At the CUNY HPC Center SAMTOOLS is installed on ANDY. SAMTOOLS is a collection of utilities for extracting, reformatting, and displaying nucleotide sequences. The primary tool is called 'samtools' and offers a large number of command-line options. For smaller tasks, SAMTOOLS can be run interactively, but should be run in SLURM batch mode when larger, longer tasks are anticipated. NOTE: that display tasks cannot be run in pure SLURM batch mode because the output is displayed. Larger display tasks should be run in SLURM interactive mode as described in the SLURM section elsewhere in this document.

Below is an example SLURM script that will convert the 'toy.sam' file provided with the distribution from SAM to BAM format. This and all the example files can be copied from the local installation directory to your current location as follows:

cp /share/apps/samtools/default/examples/* .
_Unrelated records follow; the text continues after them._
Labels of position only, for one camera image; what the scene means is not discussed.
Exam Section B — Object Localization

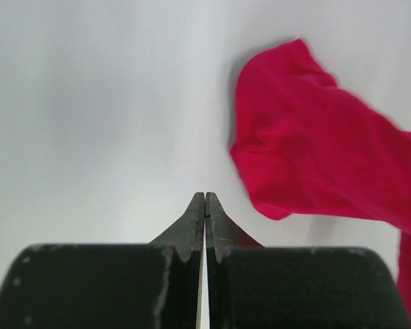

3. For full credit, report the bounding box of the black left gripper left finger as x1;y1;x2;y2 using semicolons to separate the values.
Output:
0;193;205;328

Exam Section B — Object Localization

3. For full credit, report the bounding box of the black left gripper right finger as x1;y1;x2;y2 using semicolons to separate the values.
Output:
205;193;411;328

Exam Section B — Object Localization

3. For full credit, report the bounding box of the red t shirt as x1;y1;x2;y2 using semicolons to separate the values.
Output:
230;39;411;316

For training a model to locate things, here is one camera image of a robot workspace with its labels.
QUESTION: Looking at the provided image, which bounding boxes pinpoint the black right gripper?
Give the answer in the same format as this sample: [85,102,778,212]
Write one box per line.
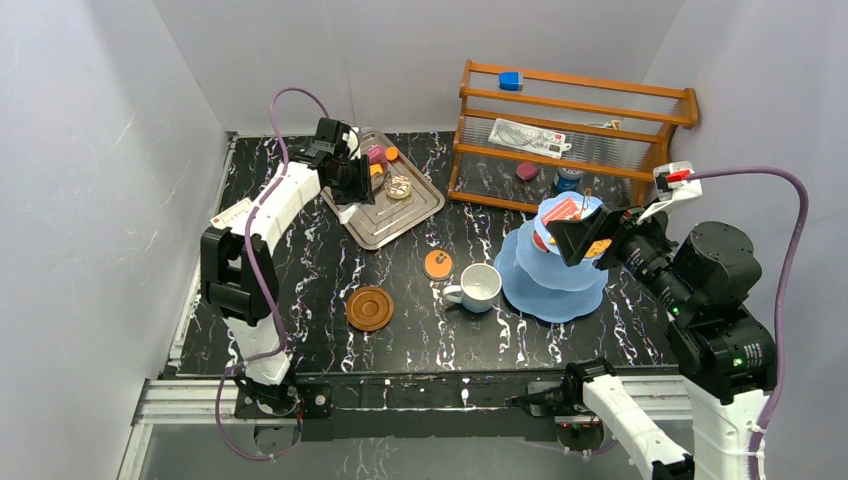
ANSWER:
[544,195,695,314]

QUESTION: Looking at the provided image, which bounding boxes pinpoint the brown chocolate chip cookie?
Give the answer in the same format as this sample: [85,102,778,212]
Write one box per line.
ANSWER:
[584,239,612,259]

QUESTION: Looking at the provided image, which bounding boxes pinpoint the pink layered cake slice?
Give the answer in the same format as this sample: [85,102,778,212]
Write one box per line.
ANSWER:
[541,197,583,225]

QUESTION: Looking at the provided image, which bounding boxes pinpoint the steel food tongs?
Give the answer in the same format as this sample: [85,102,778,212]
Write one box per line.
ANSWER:
[336,172,398,225]

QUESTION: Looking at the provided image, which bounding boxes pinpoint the red sprinkled donut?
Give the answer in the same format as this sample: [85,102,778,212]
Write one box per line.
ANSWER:
[532,231,550,253]

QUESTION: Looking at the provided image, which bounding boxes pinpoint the white chocolate drizzled donut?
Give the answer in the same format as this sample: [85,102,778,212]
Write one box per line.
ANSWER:
[383,175,412,200]

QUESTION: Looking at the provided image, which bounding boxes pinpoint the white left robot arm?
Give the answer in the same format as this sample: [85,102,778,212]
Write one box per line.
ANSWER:
[200,118,375,416]

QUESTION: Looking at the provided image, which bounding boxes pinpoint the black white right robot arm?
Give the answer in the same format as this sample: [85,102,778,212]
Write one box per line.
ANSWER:
[506,204,778,479]

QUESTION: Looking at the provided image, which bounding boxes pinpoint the magenta cake wedge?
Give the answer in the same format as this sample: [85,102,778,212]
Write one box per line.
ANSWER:
[366,145,388,165]

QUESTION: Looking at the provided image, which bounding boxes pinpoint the small orange round cookie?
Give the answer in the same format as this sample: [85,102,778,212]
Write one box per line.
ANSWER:
[384,147,399,162]

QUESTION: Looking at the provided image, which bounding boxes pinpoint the blue three-tier cake stand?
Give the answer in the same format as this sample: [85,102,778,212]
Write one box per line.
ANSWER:
[495,192,609,324]

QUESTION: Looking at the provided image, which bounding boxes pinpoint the blue lidded jar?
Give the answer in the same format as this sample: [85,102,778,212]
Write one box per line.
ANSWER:
[553,168,584,193]

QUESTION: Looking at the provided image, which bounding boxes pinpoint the maroon heart-shaped object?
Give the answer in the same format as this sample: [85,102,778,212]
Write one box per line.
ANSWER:
[515,162,539,182]

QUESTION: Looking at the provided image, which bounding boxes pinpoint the white ceramic mug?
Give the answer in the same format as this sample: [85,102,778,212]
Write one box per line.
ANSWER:
[441,263,502,313]

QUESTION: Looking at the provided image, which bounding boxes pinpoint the packaged ruler protractor set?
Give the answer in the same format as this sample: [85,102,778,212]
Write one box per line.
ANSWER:
[488,118,572,159]

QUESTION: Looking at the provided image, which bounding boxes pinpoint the wooden two-tier shelf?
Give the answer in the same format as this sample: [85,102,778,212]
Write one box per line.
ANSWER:
[447,60,700,212]

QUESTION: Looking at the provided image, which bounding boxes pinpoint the small white cardboard box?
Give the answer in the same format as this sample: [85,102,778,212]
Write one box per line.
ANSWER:
[210,198,253,229]

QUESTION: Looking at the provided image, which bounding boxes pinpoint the orange black round coaster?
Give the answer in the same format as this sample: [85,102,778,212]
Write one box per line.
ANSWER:
[423,249,455,281]

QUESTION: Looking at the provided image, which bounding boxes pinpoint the brown wooden round coaster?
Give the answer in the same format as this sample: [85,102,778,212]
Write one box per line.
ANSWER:
[345,286,394,332]

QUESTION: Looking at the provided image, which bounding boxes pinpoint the blue block on shelf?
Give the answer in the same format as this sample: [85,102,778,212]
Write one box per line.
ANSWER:
[498,71,524,92]

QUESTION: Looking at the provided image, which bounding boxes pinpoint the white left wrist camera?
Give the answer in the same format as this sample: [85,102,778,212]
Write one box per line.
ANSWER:
[346,127,361,159]

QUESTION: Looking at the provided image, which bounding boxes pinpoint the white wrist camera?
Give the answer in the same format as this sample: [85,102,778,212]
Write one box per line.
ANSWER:
[346,127,361,159]
[637,161,703,225]

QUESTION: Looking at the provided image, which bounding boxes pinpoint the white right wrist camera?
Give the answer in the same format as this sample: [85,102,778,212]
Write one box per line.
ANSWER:
[637,161,703,225]

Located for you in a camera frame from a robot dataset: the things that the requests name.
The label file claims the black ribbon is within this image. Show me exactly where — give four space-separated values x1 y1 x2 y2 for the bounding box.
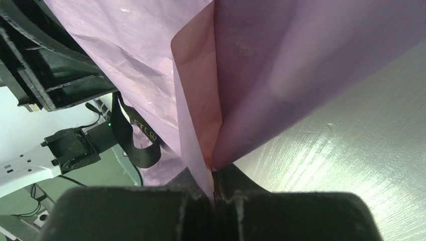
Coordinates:
110 91 163 168

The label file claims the purple pink wrapping paper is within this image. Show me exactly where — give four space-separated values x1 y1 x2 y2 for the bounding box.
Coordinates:
46 1 425 197

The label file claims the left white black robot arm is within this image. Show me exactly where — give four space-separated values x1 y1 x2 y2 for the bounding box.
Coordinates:
1 1 116 196

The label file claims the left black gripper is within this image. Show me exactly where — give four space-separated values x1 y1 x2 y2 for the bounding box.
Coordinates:
1 1 116 112

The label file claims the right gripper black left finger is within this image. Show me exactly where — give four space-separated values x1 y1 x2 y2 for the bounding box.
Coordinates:
39 169 213 240

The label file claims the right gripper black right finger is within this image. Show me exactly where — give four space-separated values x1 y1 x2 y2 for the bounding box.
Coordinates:
213 165 382 240

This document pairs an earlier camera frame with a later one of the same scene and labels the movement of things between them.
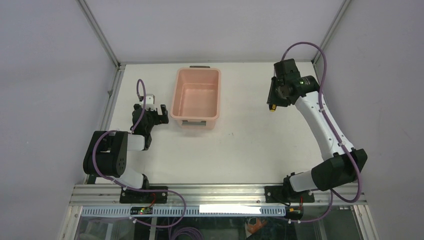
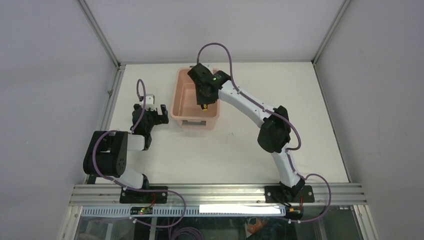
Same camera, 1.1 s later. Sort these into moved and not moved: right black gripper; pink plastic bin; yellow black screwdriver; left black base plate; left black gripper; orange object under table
Moved: right black gripper; yellow black screwdriver
Not moved: pink plastic bin; orange object under table; left black base plate; left black gripper
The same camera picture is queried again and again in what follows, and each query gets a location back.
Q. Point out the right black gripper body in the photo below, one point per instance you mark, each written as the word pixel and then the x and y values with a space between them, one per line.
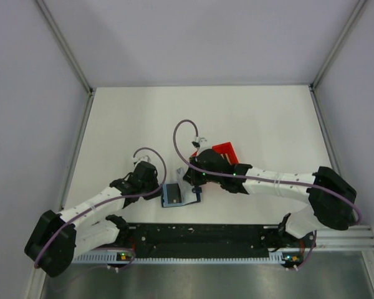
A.
pixel 198 178

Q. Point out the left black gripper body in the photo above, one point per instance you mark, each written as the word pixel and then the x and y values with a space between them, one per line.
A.
pixel 148 187

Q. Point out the red plastic bin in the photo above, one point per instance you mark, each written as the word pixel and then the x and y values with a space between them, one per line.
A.
pixel 227 152

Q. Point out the blue leather card holder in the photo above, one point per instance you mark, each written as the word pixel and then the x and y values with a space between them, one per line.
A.
pixel 195 198

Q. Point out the white credit card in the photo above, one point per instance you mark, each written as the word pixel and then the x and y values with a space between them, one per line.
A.
pixel 182 177

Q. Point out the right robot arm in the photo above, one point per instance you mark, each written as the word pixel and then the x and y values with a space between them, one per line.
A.
pixel 326 199

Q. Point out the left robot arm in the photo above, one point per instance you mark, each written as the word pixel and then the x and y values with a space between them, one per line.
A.
pixel 59 237

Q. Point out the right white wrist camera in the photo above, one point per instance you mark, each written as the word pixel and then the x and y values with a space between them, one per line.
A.
pixel 199 142

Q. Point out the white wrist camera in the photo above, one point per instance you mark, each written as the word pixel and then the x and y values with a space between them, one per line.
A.
pixel 144 158
pixel 199 142

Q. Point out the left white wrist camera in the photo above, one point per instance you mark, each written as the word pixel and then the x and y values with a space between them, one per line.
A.
pixel 144 158

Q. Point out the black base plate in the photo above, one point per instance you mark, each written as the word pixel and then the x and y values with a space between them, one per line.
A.
pixel 205 240

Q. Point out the grey slotted cable duct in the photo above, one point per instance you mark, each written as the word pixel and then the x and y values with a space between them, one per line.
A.
pixel 112 257

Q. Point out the aluminium front rail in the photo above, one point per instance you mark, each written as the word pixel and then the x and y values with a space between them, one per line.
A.
pixel 356 238

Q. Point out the left aluminium frame post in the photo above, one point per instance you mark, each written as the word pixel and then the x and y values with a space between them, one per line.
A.
pixel 63 45

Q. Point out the aluminium frame post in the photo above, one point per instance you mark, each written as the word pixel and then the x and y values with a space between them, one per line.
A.
pixel 342 37
pixel 63 45

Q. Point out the right aluminium frame post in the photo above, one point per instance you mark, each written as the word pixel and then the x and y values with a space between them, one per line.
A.
pixel 342 37

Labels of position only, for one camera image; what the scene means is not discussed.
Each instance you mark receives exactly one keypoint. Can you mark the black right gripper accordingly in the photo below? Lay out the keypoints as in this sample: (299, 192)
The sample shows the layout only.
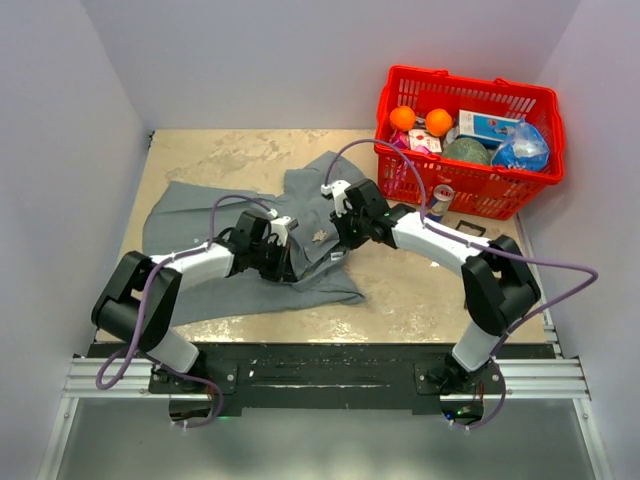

To include all required environmental variables and the path to the SAMTOOLS executables run the modules load command (the modules utility is discussed in detail above):

module load samtools

Running 'samtools' from the interactive prompt without any options will provide a brief description of the form of the command-line argument and options. Here is SLURM batch script that does a short format conversion in batch mode:

#!/bin/bash
#SLURM -q production
#SLURM -N SAMTLS_serial
#SLURM -l select=1:ncpus=1:mem=2880mb
#SLURM -l place=free
#SLURM -V

# Find out name of master execution host (compute node)
echo -n ">>>> SLURM Master compute node is: "
hostname

# You must explicitly change to the working directory in SLURM
cd $SLURM_O_WORKDIR

# Point to the execution directory to run
echo ">>>> Begin SAMTLS Serial Run ..."
samtools view -bS toy.sam > toy.bam 2 > toy.err
echo ">>>> End   SAMTLS Serial Run ..."

This script can be dropped in to a file (say samtools_ser.job) and started with the command:

qsub samtools_ser.job

Running this conversion test case should take less than 1 minutes and will produce SLURM output and error files beginning with the job name 'SAMTLS_serial'. The primary SAMTOOLS application results will be written into the user-specified file at the end of the TOPHAT command line after the greater-than sign. Here it is named 'toy.bam' The expression '2 > toy.err' at the end of the command-line directs Unix standard error to the file 'toy.err'. Users should always explicitly specify the name of the application's output files to ensure that they are written directly into the user's working directory which has much more disk space than the SLURM spool directory on /var.

Details on the meaning of the SLURM script are covered below in the SLURM section. The most important lines are the '#SLURM -l select=1:ncpus=1:mem=2880mb' and the '#SLURM -l pack=free' lines. The first instructs SLURM to select 1 resource 'chunk' with 1 processor (core) and 2,880 MBs of memory in it for the job. The second instructs SLURM to place this job on the least buy node where the requested resources can be found (freely). The master compute node that SLURM finally selects to run your job will be printed in the SLURM output file by the 'hostname' command.